Una cubana ha usato le pagine del Diario del Che in Bolivia per accendere il suo fornello a carbone. Il video è diventato virale su Facebook e riassume con un'immagine brutale la crisi energetica che affligge l'isola.
Nella registrazione, la donna strappa pagine del libro e le infila tra il carbone mentre sfoga la sua rabbia contro il racconto rivoluzionario che l'ha accompagnata per tutta la vita.
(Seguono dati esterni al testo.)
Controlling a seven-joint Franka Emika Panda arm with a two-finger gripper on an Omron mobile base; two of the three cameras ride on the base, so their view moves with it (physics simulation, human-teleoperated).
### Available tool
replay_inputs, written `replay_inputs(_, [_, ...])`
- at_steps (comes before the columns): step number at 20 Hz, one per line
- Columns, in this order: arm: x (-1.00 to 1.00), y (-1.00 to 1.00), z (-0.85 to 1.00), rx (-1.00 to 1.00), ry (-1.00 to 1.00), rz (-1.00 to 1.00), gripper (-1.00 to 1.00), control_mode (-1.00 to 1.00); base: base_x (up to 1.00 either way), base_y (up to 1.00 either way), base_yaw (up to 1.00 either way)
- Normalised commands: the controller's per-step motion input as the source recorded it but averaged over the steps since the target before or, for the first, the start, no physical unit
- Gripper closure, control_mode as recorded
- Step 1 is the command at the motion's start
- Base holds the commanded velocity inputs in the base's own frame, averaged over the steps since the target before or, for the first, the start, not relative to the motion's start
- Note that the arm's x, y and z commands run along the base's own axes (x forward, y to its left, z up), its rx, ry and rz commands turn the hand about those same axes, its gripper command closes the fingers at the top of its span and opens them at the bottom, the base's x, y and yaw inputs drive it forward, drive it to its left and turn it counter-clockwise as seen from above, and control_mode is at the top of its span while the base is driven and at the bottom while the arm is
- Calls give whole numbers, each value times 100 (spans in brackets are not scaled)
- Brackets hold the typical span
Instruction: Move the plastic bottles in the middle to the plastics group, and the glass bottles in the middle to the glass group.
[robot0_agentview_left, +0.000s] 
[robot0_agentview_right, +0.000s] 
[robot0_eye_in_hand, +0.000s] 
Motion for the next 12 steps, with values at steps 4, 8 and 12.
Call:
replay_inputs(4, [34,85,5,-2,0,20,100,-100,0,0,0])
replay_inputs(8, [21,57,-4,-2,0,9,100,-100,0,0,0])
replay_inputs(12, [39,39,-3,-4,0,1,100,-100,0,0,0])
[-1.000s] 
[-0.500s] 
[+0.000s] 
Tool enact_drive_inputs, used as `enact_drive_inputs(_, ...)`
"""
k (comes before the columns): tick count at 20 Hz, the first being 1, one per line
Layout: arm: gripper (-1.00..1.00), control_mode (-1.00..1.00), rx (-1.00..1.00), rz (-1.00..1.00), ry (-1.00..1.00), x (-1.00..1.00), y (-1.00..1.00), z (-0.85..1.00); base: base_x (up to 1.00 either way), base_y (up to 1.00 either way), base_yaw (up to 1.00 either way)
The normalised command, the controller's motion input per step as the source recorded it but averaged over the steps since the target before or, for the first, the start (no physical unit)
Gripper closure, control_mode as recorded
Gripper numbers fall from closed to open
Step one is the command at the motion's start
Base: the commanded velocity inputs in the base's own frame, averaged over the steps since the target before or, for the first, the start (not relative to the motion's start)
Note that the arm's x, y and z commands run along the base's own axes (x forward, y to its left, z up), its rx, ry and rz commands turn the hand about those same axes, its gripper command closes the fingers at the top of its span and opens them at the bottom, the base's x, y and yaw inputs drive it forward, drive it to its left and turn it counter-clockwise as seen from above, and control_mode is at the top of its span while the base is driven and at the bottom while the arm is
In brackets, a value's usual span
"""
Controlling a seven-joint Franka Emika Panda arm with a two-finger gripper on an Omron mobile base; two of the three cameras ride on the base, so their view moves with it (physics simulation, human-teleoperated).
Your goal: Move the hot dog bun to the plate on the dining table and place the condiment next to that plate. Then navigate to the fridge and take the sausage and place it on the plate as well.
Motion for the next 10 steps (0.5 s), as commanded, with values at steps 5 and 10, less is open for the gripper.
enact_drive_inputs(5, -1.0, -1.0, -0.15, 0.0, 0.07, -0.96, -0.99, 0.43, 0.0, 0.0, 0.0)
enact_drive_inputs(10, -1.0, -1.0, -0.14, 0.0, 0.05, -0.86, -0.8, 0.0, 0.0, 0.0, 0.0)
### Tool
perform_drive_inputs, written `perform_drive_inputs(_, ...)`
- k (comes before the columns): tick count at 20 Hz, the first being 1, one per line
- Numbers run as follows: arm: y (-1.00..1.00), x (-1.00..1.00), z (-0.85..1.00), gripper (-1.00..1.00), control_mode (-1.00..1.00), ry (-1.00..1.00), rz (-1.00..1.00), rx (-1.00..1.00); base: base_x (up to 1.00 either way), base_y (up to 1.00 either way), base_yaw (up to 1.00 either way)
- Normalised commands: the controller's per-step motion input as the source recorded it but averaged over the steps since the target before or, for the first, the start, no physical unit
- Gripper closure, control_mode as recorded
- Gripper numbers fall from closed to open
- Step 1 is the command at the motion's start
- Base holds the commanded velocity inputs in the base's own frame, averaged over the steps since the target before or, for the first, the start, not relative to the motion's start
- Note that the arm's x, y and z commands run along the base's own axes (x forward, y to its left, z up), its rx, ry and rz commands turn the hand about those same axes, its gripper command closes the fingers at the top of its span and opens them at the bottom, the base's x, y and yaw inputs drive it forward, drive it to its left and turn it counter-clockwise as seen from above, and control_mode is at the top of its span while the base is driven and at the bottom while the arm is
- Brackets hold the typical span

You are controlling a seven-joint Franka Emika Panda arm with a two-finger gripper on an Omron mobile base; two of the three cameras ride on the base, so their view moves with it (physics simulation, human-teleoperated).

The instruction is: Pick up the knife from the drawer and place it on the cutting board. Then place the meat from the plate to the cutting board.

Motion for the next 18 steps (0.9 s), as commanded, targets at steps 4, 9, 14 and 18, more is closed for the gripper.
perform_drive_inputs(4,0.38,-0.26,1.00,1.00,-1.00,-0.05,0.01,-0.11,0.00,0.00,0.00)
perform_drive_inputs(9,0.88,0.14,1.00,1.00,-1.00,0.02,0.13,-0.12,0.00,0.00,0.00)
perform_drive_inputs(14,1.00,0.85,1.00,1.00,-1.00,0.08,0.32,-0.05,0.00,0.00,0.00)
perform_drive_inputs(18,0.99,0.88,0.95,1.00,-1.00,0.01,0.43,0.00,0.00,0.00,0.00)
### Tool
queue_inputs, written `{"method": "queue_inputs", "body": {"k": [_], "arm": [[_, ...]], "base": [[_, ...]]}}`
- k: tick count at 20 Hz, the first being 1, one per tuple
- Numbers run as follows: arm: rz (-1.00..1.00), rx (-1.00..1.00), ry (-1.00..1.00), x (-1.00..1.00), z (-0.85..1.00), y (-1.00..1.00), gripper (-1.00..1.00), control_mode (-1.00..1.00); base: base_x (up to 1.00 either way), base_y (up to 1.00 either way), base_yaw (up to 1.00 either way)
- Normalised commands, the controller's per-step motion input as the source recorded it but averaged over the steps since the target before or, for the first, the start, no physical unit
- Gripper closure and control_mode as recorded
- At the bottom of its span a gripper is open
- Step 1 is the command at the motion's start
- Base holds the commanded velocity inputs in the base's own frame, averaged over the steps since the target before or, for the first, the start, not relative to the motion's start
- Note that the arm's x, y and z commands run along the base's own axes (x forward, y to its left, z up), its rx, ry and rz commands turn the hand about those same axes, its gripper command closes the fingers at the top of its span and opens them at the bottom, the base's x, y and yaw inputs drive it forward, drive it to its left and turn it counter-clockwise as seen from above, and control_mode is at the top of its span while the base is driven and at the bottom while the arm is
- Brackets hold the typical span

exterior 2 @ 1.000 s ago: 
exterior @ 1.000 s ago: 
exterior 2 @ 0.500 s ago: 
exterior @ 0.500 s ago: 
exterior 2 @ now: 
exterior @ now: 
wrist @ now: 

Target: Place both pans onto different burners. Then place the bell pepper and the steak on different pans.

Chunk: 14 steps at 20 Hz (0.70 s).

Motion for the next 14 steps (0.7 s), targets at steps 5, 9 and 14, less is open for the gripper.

«Questo è un libro con cui mi hanno ingannato per tanti anni, dicendo che il Che era buono e che i miei figli dovevano essere come il Che. Guarda a cosa mi è servito il diario del Che.»
Il gesto racchiude due realtà simultanee. Da un lato, la disperazione di milioni di cubani che cercano qualsiasi materiale combustibile per cucinare. Dall'altro, il rifiuto esplicito a decenni di indottrinamento con una figura che il regime ha trasformato in simbolo obbligatorio delle sue scuole e dei suoi atti politici.
Il Diario del Che in Bolivia fu pubblicato nel 1968 dal governo di Fidel Castro e raccoglie gli appunti personali di Ernesto Guevara durante la fallita campagna guerrigliera, che culminò con il suo arresto e la sua esecuzione nell'ottobre del 1967.
Durante decenni, il libro è stato distribuito massicciamente a Cuba come parte dell'adoctrinamento scolastico, e il motto «Saremo come il Che» ha segnato la formazione ideologica di intere generazioni.
I continui blackout spingono i cubani a inventare modi per cucinare con il carbone mentre il regime non offre soluzioni reali alla crisi.
Il libro che il sistema educativo cubano ha presentato per decenni come guida morale del «hombre nuevo» è finito per essere, per questa donna, l'unica cosa che aveva a disposizione per scaldare la pentola.